*What needs to be done*:
Find and return every line of the data that contains the word "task".

=== Begin Enclosure ===

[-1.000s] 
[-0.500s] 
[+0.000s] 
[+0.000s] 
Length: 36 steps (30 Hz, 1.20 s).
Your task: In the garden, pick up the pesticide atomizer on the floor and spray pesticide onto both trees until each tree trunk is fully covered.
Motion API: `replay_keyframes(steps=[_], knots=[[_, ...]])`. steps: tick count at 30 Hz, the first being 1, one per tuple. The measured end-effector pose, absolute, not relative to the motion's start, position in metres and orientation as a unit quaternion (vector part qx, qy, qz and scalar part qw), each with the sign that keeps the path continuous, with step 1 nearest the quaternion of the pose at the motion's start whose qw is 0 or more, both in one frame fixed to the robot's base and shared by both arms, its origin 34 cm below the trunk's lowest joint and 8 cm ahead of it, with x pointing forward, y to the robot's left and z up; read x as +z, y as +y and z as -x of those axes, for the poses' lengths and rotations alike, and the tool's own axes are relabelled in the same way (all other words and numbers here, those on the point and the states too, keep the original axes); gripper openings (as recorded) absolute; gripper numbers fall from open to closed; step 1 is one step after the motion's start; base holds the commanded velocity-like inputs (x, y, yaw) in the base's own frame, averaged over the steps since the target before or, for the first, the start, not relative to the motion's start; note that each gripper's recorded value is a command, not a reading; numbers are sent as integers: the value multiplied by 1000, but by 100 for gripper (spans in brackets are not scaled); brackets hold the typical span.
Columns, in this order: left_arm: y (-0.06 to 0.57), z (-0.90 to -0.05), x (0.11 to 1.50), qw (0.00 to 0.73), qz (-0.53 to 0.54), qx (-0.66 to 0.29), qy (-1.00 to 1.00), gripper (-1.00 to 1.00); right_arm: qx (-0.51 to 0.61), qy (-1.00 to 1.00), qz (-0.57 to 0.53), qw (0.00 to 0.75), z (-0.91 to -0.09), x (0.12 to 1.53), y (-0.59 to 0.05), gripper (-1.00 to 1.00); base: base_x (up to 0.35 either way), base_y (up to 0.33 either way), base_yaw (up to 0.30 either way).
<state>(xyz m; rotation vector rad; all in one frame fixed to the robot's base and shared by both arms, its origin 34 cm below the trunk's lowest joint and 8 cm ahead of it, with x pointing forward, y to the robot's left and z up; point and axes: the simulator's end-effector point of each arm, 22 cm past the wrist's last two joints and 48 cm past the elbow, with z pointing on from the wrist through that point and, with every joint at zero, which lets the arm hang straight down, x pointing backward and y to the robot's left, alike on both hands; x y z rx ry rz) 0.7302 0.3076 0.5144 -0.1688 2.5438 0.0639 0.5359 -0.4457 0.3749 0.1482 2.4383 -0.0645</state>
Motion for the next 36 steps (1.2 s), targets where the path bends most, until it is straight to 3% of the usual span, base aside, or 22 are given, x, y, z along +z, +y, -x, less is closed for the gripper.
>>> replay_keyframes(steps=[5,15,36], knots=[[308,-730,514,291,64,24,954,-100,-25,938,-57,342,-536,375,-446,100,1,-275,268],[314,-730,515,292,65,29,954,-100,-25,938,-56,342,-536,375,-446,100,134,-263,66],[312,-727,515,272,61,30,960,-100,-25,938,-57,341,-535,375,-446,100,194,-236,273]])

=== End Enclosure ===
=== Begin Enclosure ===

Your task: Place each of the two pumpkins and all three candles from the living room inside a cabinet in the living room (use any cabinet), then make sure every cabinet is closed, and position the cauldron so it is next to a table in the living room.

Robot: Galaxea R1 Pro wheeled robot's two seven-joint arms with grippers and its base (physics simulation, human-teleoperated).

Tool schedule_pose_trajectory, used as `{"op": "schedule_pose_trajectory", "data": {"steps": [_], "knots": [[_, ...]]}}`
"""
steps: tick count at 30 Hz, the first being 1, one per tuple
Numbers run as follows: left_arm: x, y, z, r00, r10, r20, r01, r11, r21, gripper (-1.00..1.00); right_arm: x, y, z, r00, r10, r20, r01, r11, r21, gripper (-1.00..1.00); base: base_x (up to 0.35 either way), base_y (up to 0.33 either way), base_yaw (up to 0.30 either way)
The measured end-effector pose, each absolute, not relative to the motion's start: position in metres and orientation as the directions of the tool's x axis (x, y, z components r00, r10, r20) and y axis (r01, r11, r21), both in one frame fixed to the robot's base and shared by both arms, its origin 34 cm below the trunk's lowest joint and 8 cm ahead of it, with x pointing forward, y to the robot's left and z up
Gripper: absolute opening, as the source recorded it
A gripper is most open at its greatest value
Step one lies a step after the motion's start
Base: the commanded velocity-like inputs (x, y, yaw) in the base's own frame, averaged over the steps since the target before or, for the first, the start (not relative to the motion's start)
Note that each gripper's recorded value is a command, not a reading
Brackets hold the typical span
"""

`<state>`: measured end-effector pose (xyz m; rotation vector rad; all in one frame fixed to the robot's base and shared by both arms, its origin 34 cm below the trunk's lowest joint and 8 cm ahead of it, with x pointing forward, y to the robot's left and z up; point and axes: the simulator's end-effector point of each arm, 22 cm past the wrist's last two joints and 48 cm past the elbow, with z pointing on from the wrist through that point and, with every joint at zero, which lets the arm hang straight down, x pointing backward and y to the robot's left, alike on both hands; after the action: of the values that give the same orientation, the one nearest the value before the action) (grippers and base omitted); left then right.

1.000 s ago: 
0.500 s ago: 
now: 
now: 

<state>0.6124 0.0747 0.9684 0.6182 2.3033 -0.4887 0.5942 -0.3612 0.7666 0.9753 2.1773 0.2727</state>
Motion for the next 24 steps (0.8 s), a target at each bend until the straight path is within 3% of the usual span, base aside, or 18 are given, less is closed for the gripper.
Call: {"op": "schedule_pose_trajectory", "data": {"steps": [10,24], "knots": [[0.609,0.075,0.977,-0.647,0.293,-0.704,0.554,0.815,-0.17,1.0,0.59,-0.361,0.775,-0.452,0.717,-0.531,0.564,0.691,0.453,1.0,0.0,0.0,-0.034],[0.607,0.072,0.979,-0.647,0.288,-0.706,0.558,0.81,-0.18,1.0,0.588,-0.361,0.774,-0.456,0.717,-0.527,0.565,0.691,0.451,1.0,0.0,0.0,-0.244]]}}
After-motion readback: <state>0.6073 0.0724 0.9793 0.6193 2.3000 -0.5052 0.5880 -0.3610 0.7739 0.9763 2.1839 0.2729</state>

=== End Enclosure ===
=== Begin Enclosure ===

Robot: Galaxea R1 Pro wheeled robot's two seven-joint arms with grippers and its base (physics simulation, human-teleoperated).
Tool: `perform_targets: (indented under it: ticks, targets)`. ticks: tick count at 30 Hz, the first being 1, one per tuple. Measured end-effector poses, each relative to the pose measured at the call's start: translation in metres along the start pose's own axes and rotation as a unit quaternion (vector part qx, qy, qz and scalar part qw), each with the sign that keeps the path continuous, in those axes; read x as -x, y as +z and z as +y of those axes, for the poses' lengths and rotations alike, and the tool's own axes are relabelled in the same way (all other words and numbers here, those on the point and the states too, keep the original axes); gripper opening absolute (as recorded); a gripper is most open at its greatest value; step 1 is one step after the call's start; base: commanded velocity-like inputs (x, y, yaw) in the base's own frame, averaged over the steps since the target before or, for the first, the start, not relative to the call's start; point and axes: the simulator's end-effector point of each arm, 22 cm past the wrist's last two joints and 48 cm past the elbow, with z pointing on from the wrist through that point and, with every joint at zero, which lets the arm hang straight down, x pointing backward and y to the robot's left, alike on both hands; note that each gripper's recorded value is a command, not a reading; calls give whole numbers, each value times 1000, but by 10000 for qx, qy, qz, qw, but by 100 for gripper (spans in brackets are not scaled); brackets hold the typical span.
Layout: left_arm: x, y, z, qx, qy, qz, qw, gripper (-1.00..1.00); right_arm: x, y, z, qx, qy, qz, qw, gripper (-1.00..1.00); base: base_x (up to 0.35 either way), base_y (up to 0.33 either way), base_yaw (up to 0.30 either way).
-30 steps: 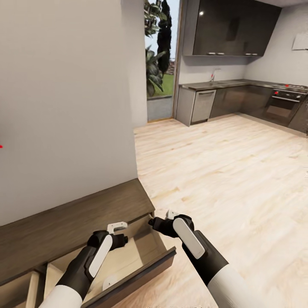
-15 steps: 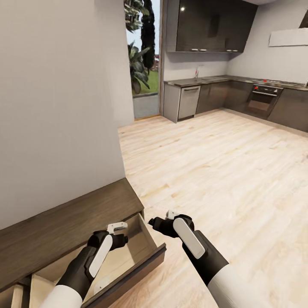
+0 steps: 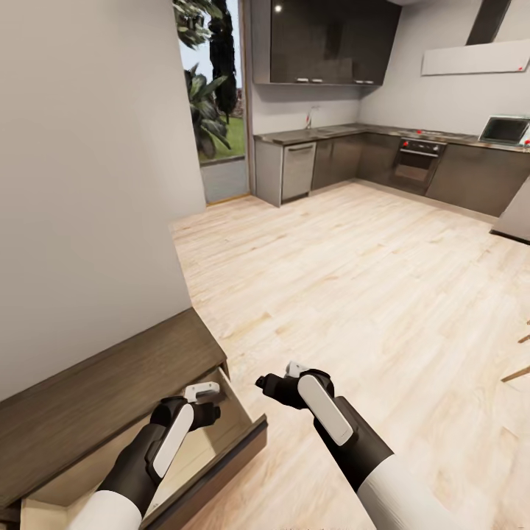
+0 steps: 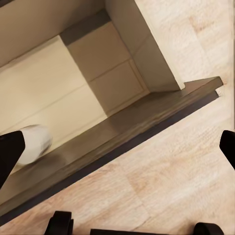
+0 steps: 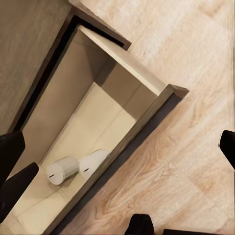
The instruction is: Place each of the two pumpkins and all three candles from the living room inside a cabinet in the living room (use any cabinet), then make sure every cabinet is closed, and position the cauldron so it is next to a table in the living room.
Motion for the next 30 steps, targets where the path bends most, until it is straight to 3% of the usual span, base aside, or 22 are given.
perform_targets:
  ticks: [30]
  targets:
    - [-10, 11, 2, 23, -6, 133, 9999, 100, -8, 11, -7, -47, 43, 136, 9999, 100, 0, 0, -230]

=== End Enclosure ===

*Answer section*:
Your task: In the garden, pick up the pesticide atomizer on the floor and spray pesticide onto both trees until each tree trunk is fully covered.
Your task: Place each of the two pumpkins and all three candles from the living room inside a cabinet in the living room (use any cabinet), then make sure every cabinet is closed, and position the cauldron so it is next to a table in the living room.

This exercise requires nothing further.